> YOUR TASK:
Only an exact reprint of all the data is acceptable.

▬▬▬

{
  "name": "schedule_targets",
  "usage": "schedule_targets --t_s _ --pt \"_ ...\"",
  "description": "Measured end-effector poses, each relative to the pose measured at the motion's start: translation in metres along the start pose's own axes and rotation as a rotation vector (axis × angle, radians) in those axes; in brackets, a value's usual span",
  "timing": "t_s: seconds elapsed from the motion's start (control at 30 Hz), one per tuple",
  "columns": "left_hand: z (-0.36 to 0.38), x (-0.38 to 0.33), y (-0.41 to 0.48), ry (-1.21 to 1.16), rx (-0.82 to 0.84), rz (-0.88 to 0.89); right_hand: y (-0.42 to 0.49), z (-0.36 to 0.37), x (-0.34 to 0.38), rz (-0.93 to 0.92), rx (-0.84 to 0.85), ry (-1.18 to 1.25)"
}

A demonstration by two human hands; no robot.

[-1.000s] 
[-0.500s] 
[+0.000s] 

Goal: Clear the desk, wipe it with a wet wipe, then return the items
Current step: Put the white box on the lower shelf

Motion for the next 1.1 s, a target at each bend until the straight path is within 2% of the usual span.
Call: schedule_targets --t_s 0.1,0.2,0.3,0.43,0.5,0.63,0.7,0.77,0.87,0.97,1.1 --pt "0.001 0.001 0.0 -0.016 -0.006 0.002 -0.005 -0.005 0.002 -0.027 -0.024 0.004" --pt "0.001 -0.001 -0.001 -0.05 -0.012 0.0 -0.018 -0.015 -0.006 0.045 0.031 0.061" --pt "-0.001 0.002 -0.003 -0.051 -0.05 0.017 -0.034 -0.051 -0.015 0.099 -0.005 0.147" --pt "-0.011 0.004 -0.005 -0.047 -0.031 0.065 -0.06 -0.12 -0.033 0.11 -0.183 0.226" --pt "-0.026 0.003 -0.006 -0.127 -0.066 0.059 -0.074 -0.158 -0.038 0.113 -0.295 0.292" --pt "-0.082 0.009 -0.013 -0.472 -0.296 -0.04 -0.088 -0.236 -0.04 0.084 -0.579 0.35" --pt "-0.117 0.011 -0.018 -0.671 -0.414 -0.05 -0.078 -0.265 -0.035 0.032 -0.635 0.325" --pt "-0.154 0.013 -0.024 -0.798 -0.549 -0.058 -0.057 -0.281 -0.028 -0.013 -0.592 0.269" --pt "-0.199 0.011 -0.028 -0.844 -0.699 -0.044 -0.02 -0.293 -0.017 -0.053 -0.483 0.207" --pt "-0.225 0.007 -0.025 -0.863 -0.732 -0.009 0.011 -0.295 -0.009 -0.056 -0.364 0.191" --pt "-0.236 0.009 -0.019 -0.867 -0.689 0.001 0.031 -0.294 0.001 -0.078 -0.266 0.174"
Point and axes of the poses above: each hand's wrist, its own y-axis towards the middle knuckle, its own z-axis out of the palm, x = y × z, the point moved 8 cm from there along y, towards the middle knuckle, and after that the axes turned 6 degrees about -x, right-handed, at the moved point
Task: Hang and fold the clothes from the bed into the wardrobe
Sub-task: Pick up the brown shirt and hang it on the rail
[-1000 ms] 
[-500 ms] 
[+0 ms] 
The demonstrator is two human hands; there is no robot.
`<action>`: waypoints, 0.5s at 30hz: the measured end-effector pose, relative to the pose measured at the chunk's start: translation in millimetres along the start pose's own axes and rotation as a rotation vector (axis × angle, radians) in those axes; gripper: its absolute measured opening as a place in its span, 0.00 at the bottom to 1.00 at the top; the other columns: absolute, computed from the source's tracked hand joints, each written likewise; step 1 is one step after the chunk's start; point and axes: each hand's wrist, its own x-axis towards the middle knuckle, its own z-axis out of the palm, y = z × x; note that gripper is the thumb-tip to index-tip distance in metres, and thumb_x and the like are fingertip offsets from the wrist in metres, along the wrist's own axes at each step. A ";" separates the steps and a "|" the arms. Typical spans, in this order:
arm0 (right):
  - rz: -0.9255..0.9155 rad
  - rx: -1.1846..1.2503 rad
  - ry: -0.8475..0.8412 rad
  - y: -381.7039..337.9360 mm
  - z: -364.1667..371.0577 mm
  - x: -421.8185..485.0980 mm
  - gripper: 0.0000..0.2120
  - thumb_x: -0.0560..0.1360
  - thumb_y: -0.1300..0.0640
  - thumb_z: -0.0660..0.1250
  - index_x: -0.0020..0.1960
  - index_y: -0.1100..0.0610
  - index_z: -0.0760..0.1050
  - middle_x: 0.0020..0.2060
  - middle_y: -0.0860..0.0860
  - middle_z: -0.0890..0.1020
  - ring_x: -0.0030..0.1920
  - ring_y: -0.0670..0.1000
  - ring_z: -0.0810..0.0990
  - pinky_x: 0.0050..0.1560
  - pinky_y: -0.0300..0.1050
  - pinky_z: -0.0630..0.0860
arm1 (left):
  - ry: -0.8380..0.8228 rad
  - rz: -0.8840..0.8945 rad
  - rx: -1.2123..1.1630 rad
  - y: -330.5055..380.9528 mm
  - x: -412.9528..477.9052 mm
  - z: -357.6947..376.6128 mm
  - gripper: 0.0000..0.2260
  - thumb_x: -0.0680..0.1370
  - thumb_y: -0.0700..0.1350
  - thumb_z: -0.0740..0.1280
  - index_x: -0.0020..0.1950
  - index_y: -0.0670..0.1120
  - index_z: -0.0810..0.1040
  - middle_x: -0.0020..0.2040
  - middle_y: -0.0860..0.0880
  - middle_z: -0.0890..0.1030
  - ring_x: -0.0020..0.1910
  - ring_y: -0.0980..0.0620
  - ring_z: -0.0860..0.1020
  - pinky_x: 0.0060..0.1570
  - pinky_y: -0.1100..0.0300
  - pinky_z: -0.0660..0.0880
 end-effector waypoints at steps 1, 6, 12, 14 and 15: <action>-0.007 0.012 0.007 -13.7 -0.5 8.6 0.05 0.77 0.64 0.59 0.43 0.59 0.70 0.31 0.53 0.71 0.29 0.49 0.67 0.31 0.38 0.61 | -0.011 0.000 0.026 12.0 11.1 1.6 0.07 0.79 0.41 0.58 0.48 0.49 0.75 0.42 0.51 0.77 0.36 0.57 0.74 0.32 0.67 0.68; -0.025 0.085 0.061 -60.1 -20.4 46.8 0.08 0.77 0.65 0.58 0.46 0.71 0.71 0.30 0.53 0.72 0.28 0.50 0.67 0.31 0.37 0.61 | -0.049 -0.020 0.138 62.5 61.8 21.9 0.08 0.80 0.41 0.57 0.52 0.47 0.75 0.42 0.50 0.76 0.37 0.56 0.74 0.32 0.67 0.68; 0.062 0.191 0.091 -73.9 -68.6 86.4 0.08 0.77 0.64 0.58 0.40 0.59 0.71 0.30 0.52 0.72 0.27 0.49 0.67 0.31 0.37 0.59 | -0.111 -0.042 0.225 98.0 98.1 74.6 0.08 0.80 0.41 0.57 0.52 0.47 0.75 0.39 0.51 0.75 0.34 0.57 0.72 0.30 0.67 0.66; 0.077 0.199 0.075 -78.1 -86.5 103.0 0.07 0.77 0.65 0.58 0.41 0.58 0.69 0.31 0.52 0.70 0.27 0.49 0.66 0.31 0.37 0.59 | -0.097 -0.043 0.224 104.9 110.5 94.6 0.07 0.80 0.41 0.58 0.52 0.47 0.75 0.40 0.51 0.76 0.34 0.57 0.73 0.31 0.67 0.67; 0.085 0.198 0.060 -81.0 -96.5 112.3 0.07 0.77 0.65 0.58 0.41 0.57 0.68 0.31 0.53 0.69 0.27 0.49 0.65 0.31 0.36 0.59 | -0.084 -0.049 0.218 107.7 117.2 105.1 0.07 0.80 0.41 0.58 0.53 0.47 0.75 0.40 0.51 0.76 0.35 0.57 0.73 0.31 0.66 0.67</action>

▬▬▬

> WRITTEN RESPONSE:
{
  "name": "schedule_targets",
  "usage": "schedule_targets --t_s _ --pt \"_ ...\"",
  "description": "Measured end-effector poses, each relative to the pose measured at the motion's start: translation in metres along the start pose's own axes and rotation as a rotation vector (axis × angle, radians) in those axes; in brackets, a value's usual span",
  "timing": "t_s: seconds elapsed from the motion's start (control at 30 Hz), one per tuple",
  "columns": "left_hand: z (-0.36 to 0.38), x (-0.38 to 0.33), y (-0.41 to 0.48), ry (-1.21 to 1.16), rx (-0.82 to 0.84), rz (-0.88 to 0.89); right_hand: y (-0.42 to 0.49), z (-0.36 to 0.37), x (-0.34 to 0.38), rz (-0.93 to 0.92), rx (-0.84 to 0.85), ry (-1.18 to 1.25)"
}

A demonstration by two human hands; no robot.

[-1.000s] 
[-0.500s] 
[+0.000s] 

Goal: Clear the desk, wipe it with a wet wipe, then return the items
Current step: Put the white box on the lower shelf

Motion for the next 1.1 s, a target at each bend until the straight path is within 2% of the usual span.
Call: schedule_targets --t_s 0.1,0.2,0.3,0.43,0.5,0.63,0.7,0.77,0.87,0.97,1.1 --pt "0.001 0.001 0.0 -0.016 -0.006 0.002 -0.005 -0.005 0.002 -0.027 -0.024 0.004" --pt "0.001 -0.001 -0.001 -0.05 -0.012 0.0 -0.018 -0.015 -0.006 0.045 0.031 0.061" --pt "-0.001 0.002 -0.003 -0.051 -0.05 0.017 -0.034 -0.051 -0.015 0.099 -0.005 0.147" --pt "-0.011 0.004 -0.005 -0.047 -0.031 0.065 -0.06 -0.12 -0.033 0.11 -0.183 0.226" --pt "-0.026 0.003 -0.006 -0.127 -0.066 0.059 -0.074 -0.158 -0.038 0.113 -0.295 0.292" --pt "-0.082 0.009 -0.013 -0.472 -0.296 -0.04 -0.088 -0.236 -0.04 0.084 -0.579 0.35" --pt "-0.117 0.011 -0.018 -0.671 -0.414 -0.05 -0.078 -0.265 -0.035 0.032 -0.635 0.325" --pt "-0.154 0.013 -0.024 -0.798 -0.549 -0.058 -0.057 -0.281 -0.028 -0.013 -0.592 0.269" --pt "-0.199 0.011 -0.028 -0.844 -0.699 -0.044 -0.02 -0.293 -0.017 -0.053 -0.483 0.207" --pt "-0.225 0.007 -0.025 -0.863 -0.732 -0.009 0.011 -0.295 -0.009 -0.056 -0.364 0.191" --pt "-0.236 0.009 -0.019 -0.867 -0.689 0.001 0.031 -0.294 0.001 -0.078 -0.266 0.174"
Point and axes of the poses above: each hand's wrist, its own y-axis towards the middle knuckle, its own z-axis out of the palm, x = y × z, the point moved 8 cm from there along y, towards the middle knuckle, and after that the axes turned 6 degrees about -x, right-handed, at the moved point
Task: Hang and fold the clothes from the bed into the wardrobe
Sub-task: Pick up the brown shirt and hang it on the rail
[-1000 ms] 
[-500 ms] 
[+0 ms] 
The demonstrator is two human hands; there is no robot.
`<action>`: waypoints, 0.5s at 30hz: the measured end-effector pose, relative to the pose measured at the chunk's start: translation in millimetres along the start pose's own axes and rotation as a rotation vector (axis × angle, radians) in those axes; gripper: its absolute measured opening as a place in its span, 0.00 at the bottom to 1.00 at the top; the other columns: absolute, computed from the source's tracked hand joints, each written likewise; step 1 is one step after the chunk's start; point and axes: each hand's wrist, its own x-axis towards the middle knuckle, its own z-axis out of the palm, y = z × x; note that gripper is the thumb-tip to index-tip distance in metres, and thumb_x and the like are fingertip offsets from the wrist in metres, along the wrist's own axes at each step. A ";" separates the steps and a "|" the arms. Typical spans, in this order:
arm0 (right):
  - rz: -0.9255..0.9155 rad
  - rx: -1.1846..1.2503 rad
  - ry: -0.8475..0.8412 rad
  - y: -381.7039..337.9360 mm
  - z: -364.1667..371.0577 mm
  - x: -421.8185..485.0980 mm
  - gripper: 0.0000..0.2120
  - thumb_x: -0.0560..0.1360
  - thumb_y: -0.1300..0.0640
  - thumb_z: -0.0660..0.1250
  - index_x: -0.0020..0.1960
  - index_y: -0.1100..0.0610
  - index_z: -0.0760..0.1050
  - middle_x: 0.0020..0.2060
  - middle_y: -0.0860..0.0860
  - middle_z: -0.0890..0.1020
  - ring_x: -0.0030..0.1920
  - ring_y: -0.0670..0.1000
  - ring_z: -0.0810..0.0990
  - pinky_x: 0.0050..0.1560
  - pinky_y: -0.0300..0.1050
  - pinky_z: -0.0630..0.0860
arm1 (left):
  - ry: -0.8380..0.8228 rad
  - rz: -0.8840..0.8945 rad
  - rx: -1.2123..1.1630 rad
  - y: -330.5055..380.9528 mm
  - x: -412.9528..477.9052 mm
  - z: -357.6947..376.6128 mm
  - gripper: 0.0000..0.2260
  - thumb_x: -0.0680..0.1370
  - thumb_y: -0.0700..0.1350
  - thumb_z: -0.0740..0.1280
  - index_x: -0.0020..0.1950
  - index_y: -0.0670..0.1120
  - index_z: -0.0810..0.1040
  - middle_x: -0.0020..0.2040
  - middle_y: -0.0860..0.0880
  - middle_z: -0.0890..0.1030
  - ring_x: -0.0020..0.1910
  - ring_y: -0.0980..0.0620
  - ring_z: -0.0860..0.1020
  - pinky_x: 0.0060..0.1570
  - pinky_y: -0.1100..0.0300
  - pinky_z: -0.0660..0.0880
 end-effector waypoints at steps 1, 6, 12, 14 and 15: <action>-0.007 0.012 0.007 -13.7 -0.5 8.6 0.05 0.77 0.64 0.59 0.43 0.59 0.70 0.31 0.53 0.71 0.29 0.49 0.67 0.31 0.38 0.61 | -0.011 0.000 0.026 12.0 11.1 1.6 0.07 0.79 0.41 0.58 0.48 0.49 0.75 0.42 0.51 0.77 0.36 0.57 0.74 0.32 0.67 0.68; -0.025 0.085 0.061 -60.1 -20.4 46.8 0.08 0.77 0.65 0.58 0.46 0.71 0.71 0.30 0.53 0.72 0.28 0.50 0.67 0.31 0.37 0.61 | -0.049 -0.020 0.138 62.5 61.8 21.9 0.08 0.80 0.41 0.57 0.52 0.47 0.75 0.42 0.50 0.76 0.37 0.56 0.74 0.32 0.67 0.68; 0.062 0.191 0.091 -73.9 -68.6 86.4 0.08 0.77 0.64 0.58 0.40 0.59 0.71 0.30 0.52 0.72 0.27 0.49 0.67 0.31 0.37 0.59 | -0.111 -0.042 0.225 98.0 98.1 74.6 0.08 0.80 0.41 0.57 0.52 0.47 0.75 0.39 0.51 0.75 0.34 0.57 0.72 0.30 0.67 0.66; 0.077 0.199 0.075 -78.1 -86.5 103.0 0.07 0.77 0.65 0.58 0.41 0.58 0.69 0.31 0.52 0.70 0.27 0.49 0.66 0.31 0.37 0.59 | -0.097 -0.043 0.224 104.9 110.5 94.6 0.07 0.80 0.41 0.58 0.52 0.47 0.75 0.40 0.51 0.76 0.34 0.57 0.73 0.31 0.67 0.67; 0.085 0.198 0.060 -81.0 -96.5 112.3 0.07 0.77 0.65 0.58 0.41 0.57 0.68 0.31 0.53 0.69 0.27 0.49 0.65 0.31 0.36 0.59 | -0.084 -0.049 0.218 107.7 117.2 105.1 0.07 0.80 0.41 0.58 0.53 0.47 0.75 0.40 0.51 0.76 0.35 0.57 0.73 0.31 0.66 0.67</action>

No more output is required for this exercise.